Samedi, 0h40. Je vous regarde, tous les deux. Je ne vous connais presque pas et pourtant on s’accoude sur la même table, trois cercles humides sous nos verres et le coude de la fille derrière moi me rentre un peu dans le dos. Pas de chance pour nos retrouvailles très anciennes, le haut-parleur est juste en face de ta bouche. Alors on se contente de se sourire, ça nous arrange à tous les deux, toi pour boire, moi pour regarder les têtes sans fin jusqu’au fond du LB et pour me demander ce que je pourrais bien te trouver, à toi, comme petites qualités. Ton copain, out, heureusement. Un type en noir, grand et nettement plus beau que la moyenne entre, comme à son habitude, après minuit et fait toujours son grand tour avant de venir se planter devant moi avec son grand sourire et me parler, un peu, de grande musique.

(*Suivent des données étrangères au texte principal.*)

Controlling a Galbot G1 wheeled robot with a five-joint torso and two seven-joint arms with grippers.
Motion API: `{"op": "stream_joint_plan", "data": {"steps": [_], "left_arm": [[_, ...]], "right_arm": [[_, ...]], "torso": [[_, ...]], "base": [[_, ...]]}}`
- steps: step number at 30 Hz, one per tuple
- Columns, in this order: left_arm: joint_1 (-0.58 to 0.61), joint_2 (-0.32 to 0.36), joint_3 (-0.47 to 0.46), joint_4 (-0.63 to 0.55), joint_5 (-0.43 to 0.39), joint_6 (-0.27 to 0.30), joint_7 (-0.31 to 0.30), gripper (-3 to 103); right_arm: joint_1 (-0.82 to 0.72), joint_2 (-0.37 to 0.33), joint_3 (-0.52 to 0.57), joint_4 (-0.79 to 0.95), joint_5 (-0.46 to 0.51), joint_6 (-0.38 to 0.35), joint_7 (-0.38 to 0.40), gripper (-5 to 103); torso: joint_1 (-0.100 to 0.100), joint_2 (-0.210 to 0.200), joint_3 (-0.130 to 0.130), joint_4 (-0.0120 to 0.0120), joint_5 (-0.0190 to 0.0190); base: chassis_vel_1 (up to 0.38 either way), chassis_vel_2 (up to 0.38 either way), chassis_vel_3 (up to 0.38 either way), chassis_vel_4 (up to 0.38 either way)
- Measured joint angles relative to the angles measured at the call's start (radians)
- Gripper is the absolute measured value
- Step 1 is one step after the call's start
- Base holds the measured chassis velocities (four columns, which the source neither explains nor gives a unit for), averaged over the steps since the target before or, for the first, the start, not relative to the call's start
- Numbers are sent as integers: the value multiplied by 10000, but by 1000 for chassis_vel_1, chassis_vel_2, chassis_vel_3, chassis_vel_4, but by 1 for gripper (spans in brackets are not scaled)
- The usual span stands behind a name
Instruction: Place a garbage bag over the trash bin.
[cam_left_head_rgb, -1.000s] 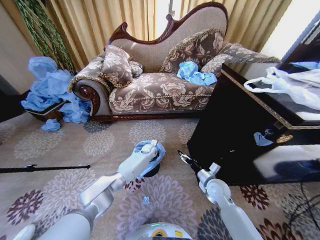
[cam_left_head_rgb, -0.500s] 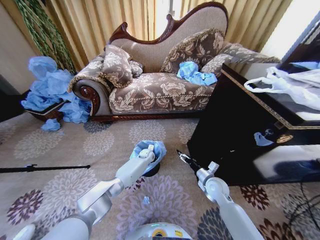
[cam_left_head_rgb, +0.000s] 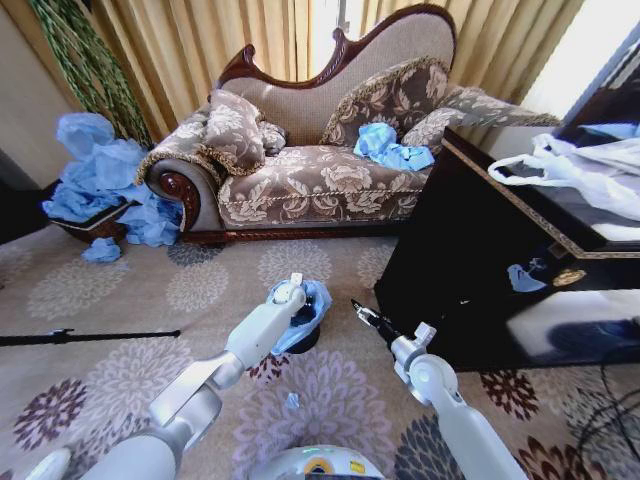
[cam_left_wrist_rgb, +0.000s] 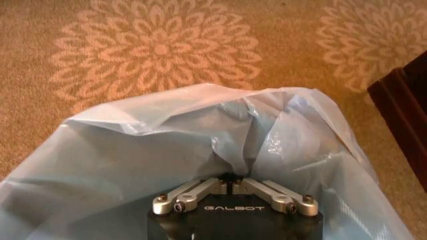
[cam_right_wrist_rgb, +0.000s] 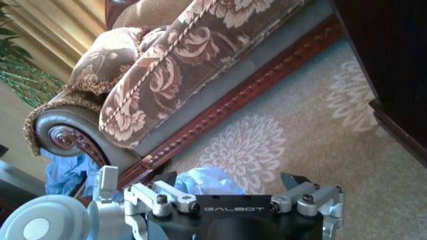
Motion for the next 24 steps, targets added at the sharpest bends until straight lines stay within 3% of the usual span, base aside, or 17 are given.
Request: {"op": "stream_joint_plan", "data": {"steps": [9, 15, 21, 24], "left_arm": [[439, 257, -55, -792, -332, 44, -43, 0], [1028, 642, 24, -1758, -569, 57, -505, 26], [1454, 1093, -186, -2845, -856, 57, -701, 43], [1961, 1443, -790, -4284, -1625, 57, -1270, 59]], "right_arm": [[-156, 1, 17, 214, -5, 0, 68, 100], [-298, -12, 76, 358, -5, 0, 76, 100], [-474, 4, 177, 439, -27, 0, 61, 100], [-653, 80, 284, 597, -93, 12, 50, 100]], "torso": [[0, 0, 0, -1, 0], [0, 0, 0, 0, -1], [0, 0, 0, 0, -1], [1, 0, 0, -2, -1]], "base": [[0, 0, 0, 0], [0, 0, 0, 0], [0, 0, 0, 0], [0, 0, 0, 0]]}}
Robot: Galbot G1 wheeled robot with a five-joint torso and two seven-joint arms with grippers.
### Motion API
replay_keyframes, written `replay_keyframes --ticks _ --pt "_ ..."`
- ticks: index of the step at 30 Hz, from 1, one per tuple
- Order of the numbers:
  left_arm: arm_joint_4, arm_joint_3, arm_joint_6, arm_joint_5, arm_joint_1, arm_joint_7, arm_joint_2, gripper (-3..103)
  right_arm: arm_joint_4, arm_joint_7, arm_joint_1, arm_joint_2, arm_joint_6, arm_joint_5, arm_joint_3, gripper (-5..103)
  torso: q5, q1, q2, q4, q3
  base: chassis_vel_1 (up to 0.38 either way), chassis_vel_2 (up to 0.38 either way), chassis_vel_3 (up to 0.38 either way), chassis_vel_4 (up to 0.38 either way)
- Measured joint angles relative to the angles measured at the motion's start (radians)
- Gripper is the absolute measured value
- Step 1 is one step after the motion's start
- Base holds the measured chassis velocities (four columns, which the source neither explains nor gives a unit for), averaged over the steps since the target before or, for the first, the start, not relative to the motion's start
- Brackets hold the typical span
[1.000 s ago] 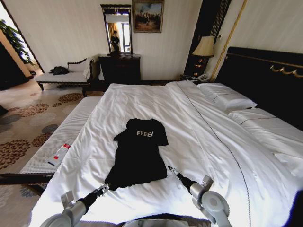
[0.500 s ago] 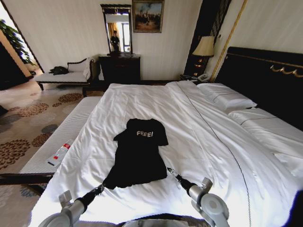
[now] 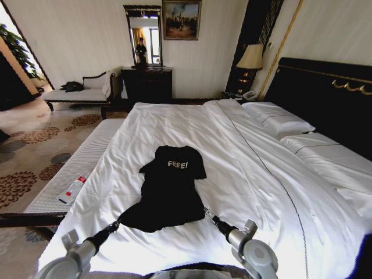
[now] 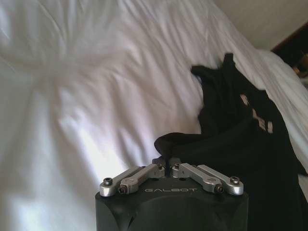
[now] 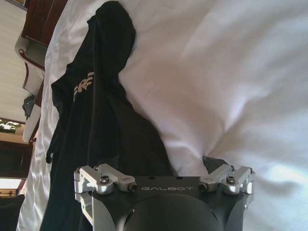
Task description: Fold the clothes on the bed.
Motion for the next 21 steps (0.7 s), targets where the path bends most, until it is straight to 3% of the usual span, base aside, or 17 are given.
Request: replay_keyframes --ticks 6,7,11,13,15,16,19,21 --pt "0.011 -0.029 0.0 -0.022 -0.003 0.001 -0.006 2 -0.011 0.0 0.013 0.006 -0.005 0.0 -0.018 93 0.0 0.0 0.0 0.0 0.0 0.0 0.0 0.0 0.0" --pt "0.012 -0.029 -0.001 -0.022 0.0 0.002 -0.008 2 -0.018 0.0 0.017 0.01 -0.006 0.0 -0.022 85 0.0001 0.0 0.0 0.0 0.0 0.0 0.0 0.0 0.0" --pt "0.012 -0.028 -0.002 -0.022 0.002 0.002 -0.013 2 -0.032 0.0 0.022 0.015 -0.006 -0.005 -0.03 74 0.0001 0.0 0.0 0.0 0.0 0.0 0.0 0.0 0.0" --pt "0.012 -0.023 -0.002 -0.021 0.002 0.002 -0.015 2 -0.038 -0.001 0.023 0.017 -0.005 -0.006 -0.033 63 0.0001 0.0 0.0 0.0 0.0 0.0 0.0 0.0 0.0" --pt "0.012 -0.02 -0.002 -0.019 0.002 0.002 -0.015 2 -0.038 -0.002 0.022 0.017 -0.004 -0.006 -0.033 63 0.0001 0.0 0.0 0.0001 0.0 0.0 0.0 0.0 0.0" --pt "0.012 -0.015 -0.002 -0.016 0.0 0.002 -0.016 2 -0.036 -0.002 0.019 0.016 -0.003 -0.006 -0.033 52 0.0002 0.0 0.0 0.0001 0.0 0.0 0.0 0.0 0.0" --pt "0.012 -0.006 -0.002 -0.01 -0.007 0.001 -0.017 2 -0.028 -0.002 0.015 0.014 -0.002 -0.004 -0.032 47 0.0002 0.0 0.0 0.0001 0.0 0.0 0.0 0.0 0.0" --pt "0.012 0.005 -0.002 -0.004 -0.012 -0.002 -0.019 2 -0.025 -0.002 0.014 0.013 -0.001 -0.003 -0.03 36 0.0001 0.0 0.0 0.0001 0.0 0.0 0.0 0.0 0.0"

Il finit toujours par poser sa main sur ma joue, mon bras. Les petits garçons adorent les femmes en forme de modèle, ça leur rappelle leur mère – tu parles si ça va continuer. Moi ça me lasse, alors le grand sourire mélomane finit par s’éloigner et me revoilà devant toi, sans trouver quelque chose à te dire. Cruel manque d’étincelle.
Dimanche, 21h, dîner quelque part à Kaslik. Étouffant. On n’a pas le choix. Les invités arrivent si lentement que j’ai largement le temps de penser à toi. Je te revois dans ton élément, la maison familiale d’été, les escaliers casse-gueule qui y mènent, une carcasse terrassée par de très vieux obus et une rombière astiquée à neuf – quel face-à-face. Tu fumes sur ton balcon, sur ta chaise, devant ce paysage qui est ta seule famille désormais, au milieu duquel évoluent les visages qui te servent, parfois mal, ça me fout en rogne, mais tes yeux qui sont ceux de ta mère pardonnent toujours, par paresse, par devoir ou par patience, je n’ai jamais su. Je marque toujours un temps d’arrêt avant d’aller t’embrasser, je t’observe un moment de loin, cachée dans le sombre frais des murs. Profil, fumée, chemise à manches longues toujours et, derrière toi, ces arbres qui débrayent le temps. Tu me dis que tu vas de nouveau les éclairer pour la nuit. Kaslik, dernier étage face à la mer. Un feu d’artifice pète dans tous les sens. L’étincelle est toujours réfugiée chez toi.
Diala GEMAYEL
Samedi, 0h40. Je vous regarde, tous les deux. Je ne vous connais presque pas et pourtant on s’accoude sur la même table, trois cercles humides sous nos verres et le coude de la fille derrière moi me rentre un peu dans le dos. Pas de chance pour nos retrouvailles très anciennes, le haut-parleur est juste en face de ta bouche. Alors on se contente de se sourire, ça nous arrange à...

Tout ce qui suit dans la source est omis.